Réal Desrochers to Head CalPERS Private Equity
Let me take this opportunity to publicly congratulate Réal. I had the immense pleasure of meeting him in 2005 when I was working at PSP and we stayed in touch ever since. CalPERS is lucky to have him on board and if you have any doubts, read what CalSTRS CIO, Chris Ailman, said about Réal when he retired from there in 2009:
The California Public Employees' Retirement System, the country's largest public pension fund, has named an investment executive to run its $49-billion private equity investment portfolio.

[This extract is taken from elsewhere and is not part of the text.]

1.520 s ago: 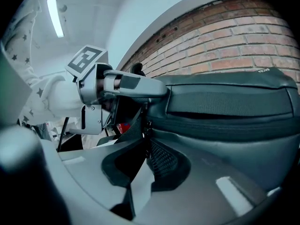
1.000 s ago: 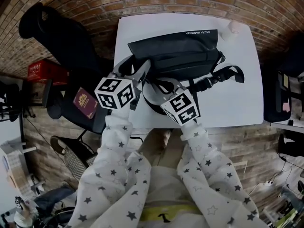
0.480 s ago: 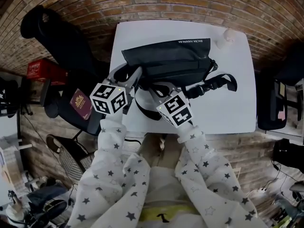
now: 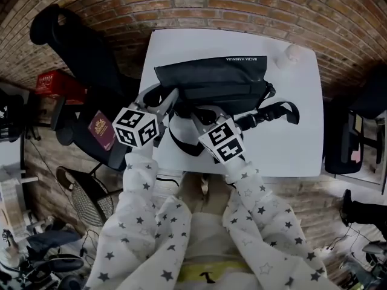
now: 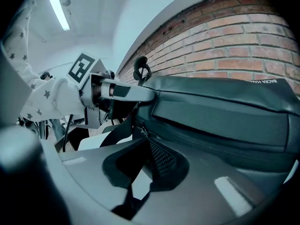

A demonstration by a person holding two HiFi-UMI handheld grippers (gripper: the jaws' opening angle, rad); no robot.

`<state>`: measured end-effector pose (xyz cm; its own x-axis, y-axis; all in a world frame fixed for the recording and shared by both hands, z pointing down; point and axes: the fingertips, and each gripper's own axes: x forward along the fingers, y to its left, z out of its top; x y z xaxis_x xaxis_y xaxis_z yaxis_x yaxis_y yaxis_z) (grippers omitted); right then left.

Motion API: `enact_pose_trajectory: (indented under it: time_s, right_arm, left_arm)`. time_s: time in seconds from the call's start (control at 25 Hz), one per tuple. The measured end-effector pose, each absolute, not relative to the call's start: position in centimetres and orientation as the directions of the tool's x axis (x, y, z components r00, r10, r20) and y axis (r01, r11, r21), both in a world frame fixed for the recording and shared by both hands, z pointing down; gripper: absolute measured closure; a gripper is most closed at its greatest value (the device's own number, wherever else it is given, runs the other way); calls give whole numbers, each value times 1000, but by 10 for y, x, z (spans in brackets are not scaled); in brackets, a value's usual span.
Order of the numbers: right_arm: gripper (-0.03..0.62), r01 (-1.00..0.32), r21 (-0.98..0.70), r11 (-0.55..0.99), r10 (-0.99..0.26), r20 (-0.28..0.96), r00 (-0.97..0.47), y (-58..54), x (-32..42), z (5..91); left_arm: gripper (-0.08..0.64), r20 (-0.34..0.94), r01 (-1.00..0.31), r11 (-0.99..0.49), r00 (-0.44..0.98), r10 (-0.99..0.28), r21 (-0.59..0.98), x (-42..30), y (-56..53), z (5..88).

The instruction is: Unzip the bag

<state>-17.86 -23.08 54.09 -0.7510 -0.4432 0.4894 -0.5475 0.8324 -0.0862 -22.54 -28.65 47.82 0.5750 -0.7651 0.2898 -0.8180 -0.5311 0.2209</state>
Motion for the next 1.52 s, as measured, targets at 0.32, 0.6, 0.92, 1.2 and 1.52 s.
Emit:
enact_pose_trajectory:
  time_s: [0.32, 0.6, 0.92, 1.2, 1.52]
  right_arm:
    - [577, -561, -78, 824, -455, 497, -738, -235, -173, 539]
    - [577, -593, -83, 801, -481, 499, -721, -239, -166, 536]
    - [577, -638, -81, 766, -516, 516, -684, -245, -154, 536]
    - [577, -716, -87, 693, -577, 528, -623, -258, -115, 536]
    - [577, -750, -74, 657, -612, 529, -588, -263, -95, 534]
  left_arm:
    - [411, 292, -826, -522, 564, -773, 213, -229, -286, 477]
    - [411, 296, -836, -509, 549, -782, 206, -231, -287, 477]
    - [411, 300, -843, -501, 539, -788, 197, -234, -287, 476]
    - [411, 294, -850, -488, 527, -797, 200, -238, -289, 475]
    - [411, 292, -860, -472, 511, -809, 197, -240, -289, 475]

Real Desrochers, who spent a decade doing a similar job for the California State Teachers' Retirement System, replaces Leon Shahinian, who resigned in August after being caught in a spreading CalPERS corruption scandal.
Private equity generated annual returns of more than 17% for the teachers' fund under Desrochers' leadership in the decade before 2009, CalPERS Chief Investment Officer Joseph Dear said.
Earlier in his career, Desrochers worked for Canada's largest pension fund, Caisse de Depot of Quebec. After leaving CalSTRS, he advised a number of investors, including Blackstone Capital, J.H. Whitney, Texas Pacific Group, Permira and China Renaissance Industries. He also was chief investment officer for the Saudi Arabian Investment Co.
Desrochers joins CalPERS as the country's largest public pension fund, with $236 billion in assets, is clawing its way back from losing $100 billion between late 2007 and early 2009. The fund reached an all-time high of $260 billion in October 2007 before the Great Recession hit.
CalPERS currently faces more than financial difficulties. The 2,300-person agency, which serves 1.6 million state and local workers, their families and retirees, also is facing a morale crisis as it seeks to deal with a so-called pay-to-play scandal that has touched three former board members, a former chief executive and a number of outside investment consultants and managers.
Shahinian was mentioned in a 2010 state attorney general's lawsuit for taking gifts of luxury travel to New York City to attend a charitable dinner honoring the chairman of Apollo Global Management, Leon Black.
Alfred J.R. Villalobos, a former CalPERS board member turned middleman dealmaker, picked up most of Shahinian's tab on behalf of his client, Apollo. The gifts to Shahinian were not reported as required by state law.
Shahinian later recommended that CalPERS purchase a 9% stake in Apollo.
Neither Shahinian nor Black have been charged with any wrongdoing.
"He is truly a global industry leader in private equity," Ailman wrote in the email. "During his tenure, our private equity portfolio has produced the second highest performance in the entire US, better than endowments, public pensions, and corporate [pensions]. We will miss Réal, he leaves very big shoes to fill behind him."
Private equity progression
As of the end of March 2008, the pension's private equity programme has averaged a 19.1 percent return since its launch in 1989. For the last fiscal year on record, ended 30 June 2008, the private equity programme was one of the only three asset classes to give the pension positive returns amid what CalSTRS termed "a troubled market". The private equity programme beat its 4.9 percent benchmark with an 11.6 percent growth. The preceding two fiscal years, private equity returned 27.6 percent and 32 percent, respectively.
"If we didn't cap the allocation to alternative assets, the whole fund would be invested in there because of the returns," Desrochers told sister magazine Private Equity International in an August 2007 interview.
Like many US pensions in the past decade, CalSTRS has significantly expanded its private equity programme. Under Desrochers' watch, the programme moved beyond making investments solely in North America to become a global investor. Other noteworthy policy changes have included adding the ability to both buy and sell fund interests on the secondary market; to co-invest globally; and to purchase minority stakes in private equity firms' management companies.
Réal is a giant in private equity. He understands the landscape and the challenges that lie ahead. He is also a warm and caring individual who can charm you with his manners and conversational skills. I have often confided in him and in our last email exchange he told me something ''big'' was up. It's not big, it's huge, and I'm confident he'll do an outstanding job. I am happy for him and his wife Jo whom he loves deeply. I wish him and the CalPERS PE team much success as they forge ahead under his leadership.